«…Я не мог знать тех дней, где еще не побывал. Я не знал быта, я был беспомощен в грязных сырых завшивевших землянках, куда попал, выгрузившись из эшелона – через двадцать пять дней после отъезда. Я готовился к большему, но я не знал, что бывает худшее. Оказалось, что я никогда не мерз, не бывал грязен, не терпел от людей. Оказалось, что я совсем не знаю людей. Мне, привыкшему к вниманию и сочувствию, холод людей, которым в самом деле не хватало еще жалеть и ободрять незнакомого парнишку – казался беспощадностью» (11 марта 1945 г.).
Бацилла сочинительства, как известно, неистребима, никакие обстоятельства не способны изгнать ее. Всю войну отец сочинял стихи. В 1945 году, когда пишутся эти письма, он занят циклом сонетов.
«Отец, ты спрашиваешь меня о том, стоит ли волновать и тревожить меня – в моей стесненной обстановке – высказываниями из области искусства, присылкой литературных газет и т.д. Пиши, присылай, и пусть тебя это не беспокоит. Это только полезно для меня – я должен не отставать от жизни. Но что-то перегорело во мне: я стал гораздо спокойней. Может быть, я смирился? Может быть, это лишь железная закономерность привычки, обуздывающая человека даже в самом огненном и деятельном его начале? Не могу определить, хоть и задаю себе этот вопрос много раз. Но я научился жить и дышать воздухом – вне литературы. Мне сдается, что два-три года, проведенные мною в таком состоянии непосредственных восприятий, когда я «живу жизнью», будут мне исключительно полезны. А сейчас я – «пар», отдыхающая земля…» (13 февраля 1945 г.).
А теперь маленькое, но существенное для меня отступление.

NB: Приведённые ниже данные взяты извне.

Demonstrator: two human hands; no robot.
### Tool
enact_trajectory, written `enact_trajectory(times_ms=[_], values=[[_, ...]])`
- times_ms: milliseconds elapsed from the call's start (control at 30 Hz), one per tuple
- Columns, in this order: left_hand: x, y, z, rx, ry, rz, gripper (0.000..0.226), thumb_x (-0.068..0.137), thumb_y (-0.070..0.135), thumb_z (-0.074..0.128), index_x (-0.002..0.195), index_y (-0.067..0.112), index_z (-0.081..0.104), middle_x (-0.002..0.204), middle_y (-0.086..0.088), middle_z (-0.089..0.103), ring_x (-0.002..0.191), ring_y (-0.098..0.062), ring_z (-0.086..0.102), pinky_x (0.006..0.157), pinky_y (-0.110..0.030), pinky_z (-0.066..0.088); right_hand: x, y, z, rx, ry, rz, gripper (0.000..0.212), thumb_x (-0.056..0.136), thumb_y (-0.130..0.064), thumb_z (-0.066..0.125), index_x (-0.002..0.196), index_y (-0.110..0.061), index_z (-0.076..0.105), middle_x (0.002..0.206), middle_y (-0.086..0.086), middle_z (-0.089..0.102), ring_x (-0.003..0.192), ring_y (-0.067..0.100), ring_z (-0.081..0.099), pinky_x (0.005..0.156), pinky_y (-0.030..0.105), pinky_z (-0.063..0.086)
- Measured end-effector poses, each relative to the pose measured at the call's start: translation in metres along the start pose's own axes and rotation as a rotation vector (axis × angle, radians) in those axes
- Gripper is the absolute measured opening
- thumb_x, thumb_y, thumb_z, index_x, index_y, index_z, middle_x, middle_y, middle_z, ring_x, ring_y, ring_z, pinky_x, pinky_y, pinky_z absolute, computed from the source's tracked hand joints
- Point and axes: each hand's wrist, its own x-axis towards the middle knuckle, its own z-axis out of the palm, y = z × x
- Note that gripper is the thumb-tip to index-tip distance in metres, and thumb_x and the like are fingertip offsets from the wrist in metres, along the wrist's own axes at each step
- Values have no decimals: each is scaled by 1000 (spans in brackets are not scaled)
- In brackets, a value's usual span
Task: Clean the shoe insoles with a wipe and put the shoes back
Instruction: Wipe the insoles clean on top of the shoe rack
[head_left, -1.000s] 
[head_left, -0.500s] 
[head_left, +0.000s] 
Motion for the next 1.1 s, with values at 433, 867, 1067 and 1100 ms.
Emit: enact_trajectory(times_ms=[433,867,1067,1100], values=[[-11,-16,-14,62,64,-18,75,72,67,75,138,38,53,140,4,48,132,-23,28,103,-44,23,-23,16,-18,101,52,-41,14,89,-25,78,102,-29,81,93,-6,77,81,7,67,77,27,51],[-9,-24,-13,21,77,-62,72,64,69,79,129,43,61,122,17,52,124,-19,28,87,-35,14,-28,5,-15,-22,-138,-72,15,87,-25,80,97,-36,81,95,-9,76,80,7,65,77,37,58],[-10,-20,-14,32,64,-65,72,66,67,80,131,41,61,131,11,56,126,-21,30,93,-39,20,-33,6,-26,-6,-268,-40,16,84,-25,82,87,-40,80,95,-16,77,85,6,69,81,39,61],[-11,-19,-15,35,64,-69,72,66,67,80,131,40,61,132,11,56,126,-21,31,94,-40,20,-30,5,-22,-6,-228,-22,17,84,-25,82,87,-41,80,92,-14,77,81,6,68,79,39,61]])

Сейчас каждый норовит сказать, что антисоветчиком был с детского сада. Не стану лукавить: я с комом в горле выходила на торжественных линейках под знаменем нашей пионерской дружины, и, хоть активисткой не была, до определенного момента не чувствовала идеологического пресса. Первой ласточкой моего прозрения оказалось, как водится, «наше все». Было задано домашнее сочинение по «Евгению Онегину». Тему не помню, но, наверное, что-то вроде «энциклопедии русской жизни». Сочинения не составляли для меня особого труда, но был список рекомендованной литературы, и я отправилась в читальный зал. Я впервые открыла настоящую литературоведческую книгу. Точнее, брошюру. Автора, разумеется, не помню, но, как сейчас полагаю, издана она была в 1937 году, к столетней годовщине смерти Александра Сергеевича. Реконструкции мои сегодняшние основаны именно на том, что поразило меня тогда и с чего начались, как говорил Андрей Донатович Синявский, «стилистические разногласия с советской властью». Поначалу мне нравились длинные округлые фразы, очень «правильные» построения, и я даже выписала кое-что для будущего сочинения. Но финал совершенно выбил меня из колеи.
Как жаль, что не дожил Александр Сергеевич до наших дней! – восклицал автор. – С какой бы радостью он «содвинул бокалы» с прославленным героем-летчиком Валерием Чкаловым и порадовался успехам нашей социалистической Родины!